#### [Exercise details]
Here is the listing. Report each line in it that contains the string "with".

#### [Dataset extract]
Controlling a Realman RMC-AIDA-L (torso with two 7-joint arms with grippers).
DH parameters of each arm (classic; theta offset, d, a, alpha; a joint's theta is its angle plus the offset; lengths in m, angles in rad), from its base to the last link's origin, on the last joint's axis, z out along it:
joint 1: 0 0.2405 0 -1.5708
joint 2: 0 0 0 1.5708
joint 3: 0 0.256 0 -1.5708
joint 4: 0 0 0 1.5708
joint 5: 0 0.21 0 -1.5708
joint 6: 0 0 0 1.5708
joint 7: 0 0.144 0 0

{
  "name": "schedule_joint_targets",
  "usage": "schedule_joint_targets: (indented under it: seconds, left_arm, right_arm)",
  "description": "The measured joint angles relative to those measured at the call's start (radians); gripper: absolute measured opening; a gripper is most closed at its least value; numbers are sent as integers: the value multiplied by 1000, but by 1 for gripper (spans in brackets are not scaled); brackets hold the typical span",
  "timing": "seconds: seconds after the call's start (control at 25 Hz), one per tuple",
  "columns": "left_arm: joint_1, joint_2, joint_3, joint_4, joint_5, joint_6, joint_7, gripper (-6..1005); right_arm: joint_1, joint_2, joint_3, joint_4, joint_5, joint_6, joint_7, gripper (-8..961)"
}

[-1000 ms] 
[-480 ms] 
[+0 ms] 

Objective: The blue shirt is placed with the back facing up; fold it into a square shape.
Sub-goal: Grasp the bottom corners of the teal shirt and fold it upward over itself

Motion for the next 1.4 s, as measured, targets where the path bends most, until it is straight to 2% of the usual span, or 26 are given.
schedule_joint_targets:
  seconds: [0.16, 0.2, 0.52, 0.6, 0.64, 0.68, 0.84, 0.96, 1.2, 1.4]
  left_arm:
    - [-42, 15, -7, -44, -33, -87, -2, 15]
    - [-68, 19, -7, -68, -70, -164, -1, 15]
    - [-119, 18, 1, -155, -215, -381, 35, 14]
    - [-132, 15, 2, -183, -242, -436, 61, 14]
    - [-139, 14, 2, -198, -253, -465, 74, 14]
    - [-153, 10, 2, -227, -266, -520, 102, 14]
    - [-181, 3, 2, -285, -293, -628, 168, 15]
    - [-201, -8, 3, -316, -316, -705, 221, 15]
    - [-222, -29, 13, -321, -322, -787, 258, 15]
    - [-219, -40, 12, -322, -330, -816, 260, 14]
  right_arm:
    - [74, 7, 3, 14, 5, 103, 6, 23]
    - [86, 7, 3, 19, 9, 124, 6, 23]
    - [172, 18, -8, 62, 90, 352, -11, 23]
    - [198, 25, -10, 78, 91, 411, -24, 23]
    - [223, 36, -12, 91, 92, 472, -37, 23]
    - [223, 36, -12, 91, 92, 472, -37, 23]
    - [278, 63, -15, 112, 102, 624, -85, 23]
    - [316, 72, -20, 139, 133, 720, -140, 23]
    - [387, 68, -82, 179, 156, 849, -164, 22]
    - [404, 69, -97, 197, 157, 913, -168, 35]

#### [Exercise result]
Controlling a Realman RMC-AIDA-L (torso with two 7-joint arms with grippers).
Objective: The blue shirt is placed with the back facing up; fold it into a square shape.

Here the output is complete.